### Requirement
Each line of the material should be set down exactly. Pictures are not part of the copy.

⟨

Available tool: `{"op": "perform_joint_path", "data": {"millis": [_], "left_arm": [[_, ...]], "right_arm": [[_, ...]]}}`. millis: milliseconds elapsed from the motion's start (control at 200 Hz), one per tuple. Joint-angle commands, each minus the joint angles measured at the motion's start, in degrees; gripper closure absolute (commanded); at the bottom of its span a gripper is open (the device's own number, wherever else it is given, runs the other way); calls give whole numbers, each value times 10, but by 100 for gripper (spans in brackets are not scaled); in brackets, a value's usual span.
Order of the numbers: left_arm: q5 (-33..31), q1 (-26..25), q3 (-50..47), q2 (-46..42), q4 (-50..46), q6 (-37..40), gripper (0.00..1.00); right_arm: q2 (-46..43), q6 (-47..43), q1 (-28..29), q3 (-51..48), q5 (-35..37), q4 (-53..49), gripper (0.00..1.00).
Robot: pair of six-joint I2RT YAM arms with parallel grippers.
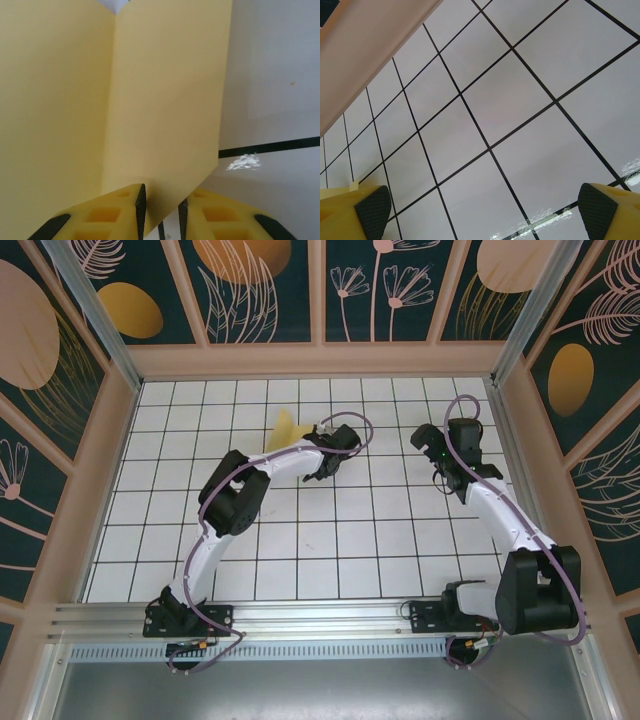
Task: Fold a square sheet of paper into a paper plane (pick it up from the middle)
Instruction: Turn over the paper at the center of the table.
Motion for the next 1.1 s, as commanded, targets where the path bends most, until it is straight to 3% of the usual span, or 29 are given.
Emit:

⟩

### Answer for the task
Available tool: `{"op": "perform_joint_path", "data": {"millis": [_], "left_arm": [[_, ...]], "right_arm": [[_, ...]]}}`. millis: milliseconds elapsed from the motion's start (control at 200 Hz), one per tuple. Joint-angle commands, each minus the joint angles measured at the motion's start, in degrees; gripper closure absolute (commanded); at the bottom of its span a gripper is open (the device's own number, wherever else it is given, runs the other way); calls give whole numbers, each value times 10, but by 100 for gripper (spans in brackets are not scaled); in brackets, a value's usual span.
Order of the numbers: left_arm: q5 (-33..31), q1 (-26..25), q3 (-50..47), q2 (-46..42), q4 (-50..46), q6 (-37..40), gripper (0.00..1.00); right_arm: q2 (-46..43), q6 (-47..43), q1 (-28..29), q3 (-51..48), q5 (-35..37), q4 (-53..49), gripper (0.00..1.00).
Robot: pair of six-joint I2RT YAM arms with parallel grippers.
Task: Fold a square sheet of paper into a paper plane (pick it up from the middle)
Instruction: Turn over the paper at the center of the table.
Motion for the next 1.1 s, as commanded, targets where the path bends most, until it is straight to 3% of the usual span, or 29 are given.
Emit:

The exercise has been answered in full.